- [Assignment] Pictures stay out; print the rest of the listing below exactly as it stands.

[Data excerpt Boundary: Start]

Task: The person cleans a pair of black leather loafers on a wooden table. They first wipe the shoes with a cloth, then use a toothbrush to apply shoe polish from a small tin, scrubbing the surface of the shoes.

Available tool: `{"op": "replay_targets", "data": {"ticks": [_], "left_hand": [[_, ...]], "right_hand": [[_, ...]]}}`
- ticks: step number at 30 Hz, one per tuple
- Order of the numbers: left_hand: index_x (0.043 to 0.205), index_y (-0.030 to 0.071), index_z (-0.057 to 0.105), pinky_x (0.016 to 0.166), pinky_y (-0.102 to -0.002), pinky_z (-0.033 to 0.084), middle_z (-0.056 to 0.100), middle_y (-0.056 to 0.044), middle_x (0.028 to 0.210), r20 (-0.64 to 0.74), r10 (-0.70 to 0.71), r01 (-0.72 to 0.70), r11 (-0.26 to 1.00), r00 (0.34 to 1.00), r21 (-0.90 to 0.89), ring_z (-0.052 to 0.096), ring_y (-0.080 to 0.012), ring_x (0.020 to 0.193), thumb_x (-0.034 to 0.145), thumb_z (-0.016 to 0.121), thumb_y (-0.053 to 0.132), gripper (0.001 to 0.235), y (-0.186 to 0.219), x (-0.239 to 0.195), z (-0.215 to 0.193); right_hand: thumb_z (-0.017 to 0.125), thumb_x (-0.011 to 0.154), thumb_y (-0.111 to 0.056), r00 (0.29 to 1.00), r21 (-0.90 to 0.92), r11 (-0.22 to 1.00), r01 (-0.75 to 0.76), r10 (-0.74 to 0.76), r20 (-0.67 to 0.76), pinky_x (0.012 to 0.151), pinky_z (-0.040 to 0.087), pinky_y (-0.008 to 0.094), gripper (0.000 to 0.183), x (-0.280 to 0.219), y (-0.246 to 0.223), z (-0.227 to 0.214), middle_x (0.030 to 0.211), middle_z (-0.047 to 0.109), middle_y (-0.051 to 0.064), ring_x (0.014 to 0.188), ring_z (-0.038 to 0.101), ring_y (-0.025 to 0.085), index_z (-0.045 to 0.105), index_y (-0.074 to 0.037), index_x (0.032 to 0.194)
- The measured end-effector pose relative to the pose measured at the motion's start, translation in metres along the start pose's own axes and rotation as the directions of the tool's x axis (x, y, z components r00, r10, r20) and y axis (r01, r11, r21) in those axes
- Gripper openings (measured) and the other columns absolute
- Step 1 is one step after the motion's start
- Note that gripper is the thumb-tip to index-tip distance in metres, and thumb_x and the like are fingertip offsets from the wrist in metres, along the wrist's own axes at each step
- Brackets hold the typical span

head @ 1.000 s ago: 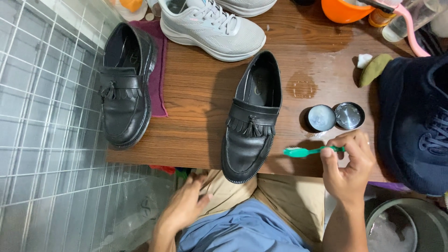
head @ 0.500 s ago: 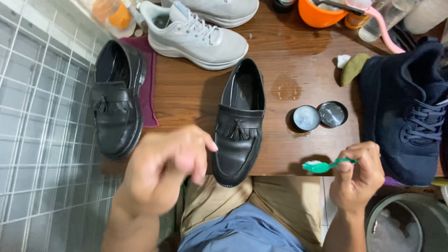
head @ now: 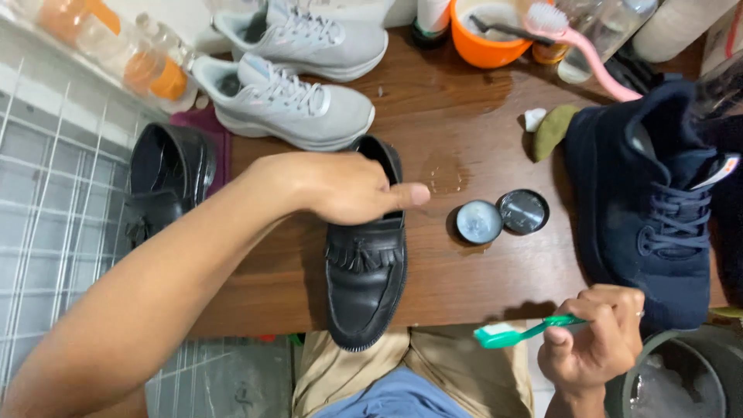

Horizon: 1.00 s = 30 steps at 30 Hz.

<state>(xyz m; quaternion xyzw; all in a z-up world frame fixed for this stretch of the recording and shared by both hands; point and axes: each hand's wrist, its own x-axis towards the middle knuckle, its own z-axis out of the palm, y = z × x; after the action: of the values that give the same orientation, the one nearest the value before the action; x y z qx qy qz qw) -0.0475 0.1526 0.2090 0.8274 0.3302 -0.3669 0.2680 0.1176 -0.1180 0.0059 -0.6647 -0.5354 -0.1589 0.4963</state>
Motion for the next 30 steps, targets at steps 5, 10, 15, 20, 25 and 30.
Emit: {"op": "replay_targets", "data": {"ticks": [5,10,15,20,25,30], "left_hand": [[0.123,0.001,0.073,0.101,-0.032,0.05,0.072,-0.009,0.132,0.352,-0.038,0.042,0.999,0.935,-0.001,0.068,-0.0225,0.117,0.063,0.011,0.079,0.117,0.01,0.032,-0.001],[0.149,0.005,0.055,0.109,-0.035,0.05,0.067,-0.014,0.144,0.621,0.095,0.164,0.924,0.778,-0.346,0.068,-0.0223,0.124,0.063,0.034,0.077,0.113,-0.014,0.079,0.03],[0.141,0.007,0.053,0.119,-0.045,0.026,0.047,-0.008,0.153,0.527,0.109,0.075,0.946,0.843,-0.315,0.04,-0.022,0.142,0.056,0.028,0.079,0.114,-0.024,0.063,0.02],[0.124,-0.005,0.066,0.097,-0.034,0.058,0.073,-0.018,0.129,0.193,0.49,-0.06,0.455,0.85,-0.889,0.071,-0.0233,0.112,0.083,0.04,0.066,0.086,-0.081,0.063,0.058],[0.102,-0.006,0.07,0.083,-0.034,0.064,0.077,-0.021,0.104,-0.26,0.446,-0.227,-0.127,0.857,-0.966,0.076,-0.0242,0.095,0.099,0.048,0.056,0.066,-0.075,0.025,0.102],[0.122,-0.01,0.058,0.102,-0.044,0.053,0.066,-0.025,0.123,-0.465,0.126,-0.334,-0.536,0.876,-0.775,0.065,-0.0312,0.113,0.103,0.054,0.027,0.042,-0.041,-0.01,0.157]], "right_hand": [[0.047,0.096,-0.046,1.0,-0.011,1.0,0.008,-0.008,-0.01,0.075,0.037,0.041,0.052,-0.003,0.006,0.003,0.071,0.046,0.013,0.07,0.046,0.03,0.055,0.0,0.072],[0.048,0.094,-0.048,1.0,-0.004,1.0,-0.004,0.004,-0.015,0.077,0.035,0.041,0.053,-0.006,0.013,0.002,0.074,0.047,0.014,0.07,0.047,0.03,0.056,0.0,0.073],[0.049,0.095,-0.047,1.0,-0.031,0.999,-0.025,0.024,-0.008,0.076,0.034,0.04,0.052,-0.005,0.016,-0.002,0.071,0.045,0.011,0.07,0.044,0.027,0.055,0.0,0.072],[0.04,0.102,-0.046,0.999,-0.05,0.998,-0.029,0.027,-0.034,0.079,0.036,0.044,0.055,-0.008,0.018,-0.004,0.075,0.048,0.016,0.075,0.046,0.033,0.052,0.002,0.078],[0.025,0.105,-0.055,0.989,0.295,0.955,-0.039,0.079,-0.123,0.046,0.009,0.033,0.075,0.051,-0.015,0.001,0.05,0.011,0.005,0.043,0.011,0.015,0.017,-0.004,0.051],[0.027,0.109,-0.056,0.985,0.23,0.965,-0.124,0.149,-0.091,0.062,0.025,0.037,0.07,0.021,-0.008,0.001,0.066,0.027,0.012,0.06,0.031,0.022,0.03,-0.001,0.065]]}}
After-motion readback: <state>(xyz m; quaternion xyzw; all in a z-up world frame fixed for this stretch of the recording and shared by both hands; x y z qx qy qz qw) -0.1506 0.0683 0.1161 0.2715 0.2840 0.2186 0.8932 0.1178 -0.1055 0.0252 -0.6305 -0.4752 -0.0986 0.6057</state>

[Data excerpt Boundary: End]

- [Expected output]
Task: The person cleans a pair of black leather loafers on a wooden table. They first wipe the shoes with a cloth, then use a toothbrush to apply shoe polish from a small tin, scrubbing the surface of the shoes.

Available tool: `{"op": "replay_targets", "data": {"ticks": [_], "left_hand": [[_, ...]], "right_hand": [[_, ...]]}}`
- ticks: step number at 30 Hz, one per tuple
- Order of the numbers: left_hand: index_x (0.043 to 0.205), index_y (-0.030 to 0.071), index_z (-0.057 to 0.105), pinky_x (0.016 to 0.166), pinky_y (-0.102 to -0.002), pinky_z (-0.033 to 0.084), middle_z (-0.056 to 0.100), middle_y (-0.056 to 0.044), middle_x (0.028 to 0.210), r20 (-0.64 to 0.74), r10 (-0.70 to 0.71), r01 (-0.72 to 0.70), r11 (-0.26 to 1.00), r00 (0.34 to 1.00), r21 (-0.90 to 0.89), ring_z (-0.052 to 0.096), ring_y (-0.080 to 0.012), ring_x (0.020 to 0.193), thumb_x (-0.034 to 0.145), thumb_z (-0.016 to 0.121), thumb_y (-0.053 to 0.132), gripper (0.001 to 0.235), y (-0.186 to 0.219), x (-0.239 to 0.195), z (-0.215 to 0.193); right_hand: thumb_z (-0.017 to 0.125), thumb_x (-0.011 to 0.154), thumb_y (-0.111 to 0.056), r00 (0.29 to 1.00), r21 (-0.90 to 0.92), r11 (-0.22 to 1.00), r01 (-0.75 to 0.76), r10 (-0.74 to 0.76), r20 (-0.67 to 0.76), pinky_x (0.012 to 0.151), pinky_z (-0.040 to 0.087), pinky_y (-0.008 to 0.094), gripper (0.000 to 0.183), x (-0.280 to 0.219), y (-0.246 to 0.223), z (-0.227 to 0.214), middle_x (0.030 to 0.211), middle_z (-0.047 to 0.109), middle_y (-0.051 to 0.064), ring_x (0.014 to 0.188), ring_z (-0.038 to 0.101), ring_y (-0.025 to 0.085), index_z (-0.045 to 0.105), index_y (-0.074 to 0.037), index_x (0.032 to 0.194)
- The measured end-effector pose relative to the pose measured at the motion's start, translation in metres along the start pose's own axes and rotation as the directions of the tool's x axis (x, y, z components r00, r10, r20) and y axis (r01, r11, r21) in those axes
- Gripper openings (measured) and the other columns absolute
- Step 1 is one step after the motion's start
- Note that gripper is the thumb-tip to index-tip distance in metres, and thumb_x and the like are fingertip offsets from the wrist in metres, along the wrist's own axes at each step
- Brackets hold the typical span

head @ 1.000 s ago: 
head @ 0.500 s ago: 
head @ now: 

Horizon: 1.00 s = 30 steps at 30 Hz.

<state>(xyz m; quaternion xyzw; all in a z-up world frame fixed for this stretch of the recording and shared by both hands; point and axes: each hand's wrist, its own x-axis towards the middle knuckle, its own z-axis out of the palm, y = z × x; after the action: of the values that give the same orientation, the one nearest the value before the action; x y z qx qy qz qw) -0.0475 0.1526 0.2090 0.8274 0.3302 -0.3669 0.2680 0.1176 -0.1180 0.0059 -0.6647 -0.5354 -0.1589 0.4963</state>
Motion for the next 30 steps, targets at steps 5, 10, 15, 20, 25 and 30.
Emit: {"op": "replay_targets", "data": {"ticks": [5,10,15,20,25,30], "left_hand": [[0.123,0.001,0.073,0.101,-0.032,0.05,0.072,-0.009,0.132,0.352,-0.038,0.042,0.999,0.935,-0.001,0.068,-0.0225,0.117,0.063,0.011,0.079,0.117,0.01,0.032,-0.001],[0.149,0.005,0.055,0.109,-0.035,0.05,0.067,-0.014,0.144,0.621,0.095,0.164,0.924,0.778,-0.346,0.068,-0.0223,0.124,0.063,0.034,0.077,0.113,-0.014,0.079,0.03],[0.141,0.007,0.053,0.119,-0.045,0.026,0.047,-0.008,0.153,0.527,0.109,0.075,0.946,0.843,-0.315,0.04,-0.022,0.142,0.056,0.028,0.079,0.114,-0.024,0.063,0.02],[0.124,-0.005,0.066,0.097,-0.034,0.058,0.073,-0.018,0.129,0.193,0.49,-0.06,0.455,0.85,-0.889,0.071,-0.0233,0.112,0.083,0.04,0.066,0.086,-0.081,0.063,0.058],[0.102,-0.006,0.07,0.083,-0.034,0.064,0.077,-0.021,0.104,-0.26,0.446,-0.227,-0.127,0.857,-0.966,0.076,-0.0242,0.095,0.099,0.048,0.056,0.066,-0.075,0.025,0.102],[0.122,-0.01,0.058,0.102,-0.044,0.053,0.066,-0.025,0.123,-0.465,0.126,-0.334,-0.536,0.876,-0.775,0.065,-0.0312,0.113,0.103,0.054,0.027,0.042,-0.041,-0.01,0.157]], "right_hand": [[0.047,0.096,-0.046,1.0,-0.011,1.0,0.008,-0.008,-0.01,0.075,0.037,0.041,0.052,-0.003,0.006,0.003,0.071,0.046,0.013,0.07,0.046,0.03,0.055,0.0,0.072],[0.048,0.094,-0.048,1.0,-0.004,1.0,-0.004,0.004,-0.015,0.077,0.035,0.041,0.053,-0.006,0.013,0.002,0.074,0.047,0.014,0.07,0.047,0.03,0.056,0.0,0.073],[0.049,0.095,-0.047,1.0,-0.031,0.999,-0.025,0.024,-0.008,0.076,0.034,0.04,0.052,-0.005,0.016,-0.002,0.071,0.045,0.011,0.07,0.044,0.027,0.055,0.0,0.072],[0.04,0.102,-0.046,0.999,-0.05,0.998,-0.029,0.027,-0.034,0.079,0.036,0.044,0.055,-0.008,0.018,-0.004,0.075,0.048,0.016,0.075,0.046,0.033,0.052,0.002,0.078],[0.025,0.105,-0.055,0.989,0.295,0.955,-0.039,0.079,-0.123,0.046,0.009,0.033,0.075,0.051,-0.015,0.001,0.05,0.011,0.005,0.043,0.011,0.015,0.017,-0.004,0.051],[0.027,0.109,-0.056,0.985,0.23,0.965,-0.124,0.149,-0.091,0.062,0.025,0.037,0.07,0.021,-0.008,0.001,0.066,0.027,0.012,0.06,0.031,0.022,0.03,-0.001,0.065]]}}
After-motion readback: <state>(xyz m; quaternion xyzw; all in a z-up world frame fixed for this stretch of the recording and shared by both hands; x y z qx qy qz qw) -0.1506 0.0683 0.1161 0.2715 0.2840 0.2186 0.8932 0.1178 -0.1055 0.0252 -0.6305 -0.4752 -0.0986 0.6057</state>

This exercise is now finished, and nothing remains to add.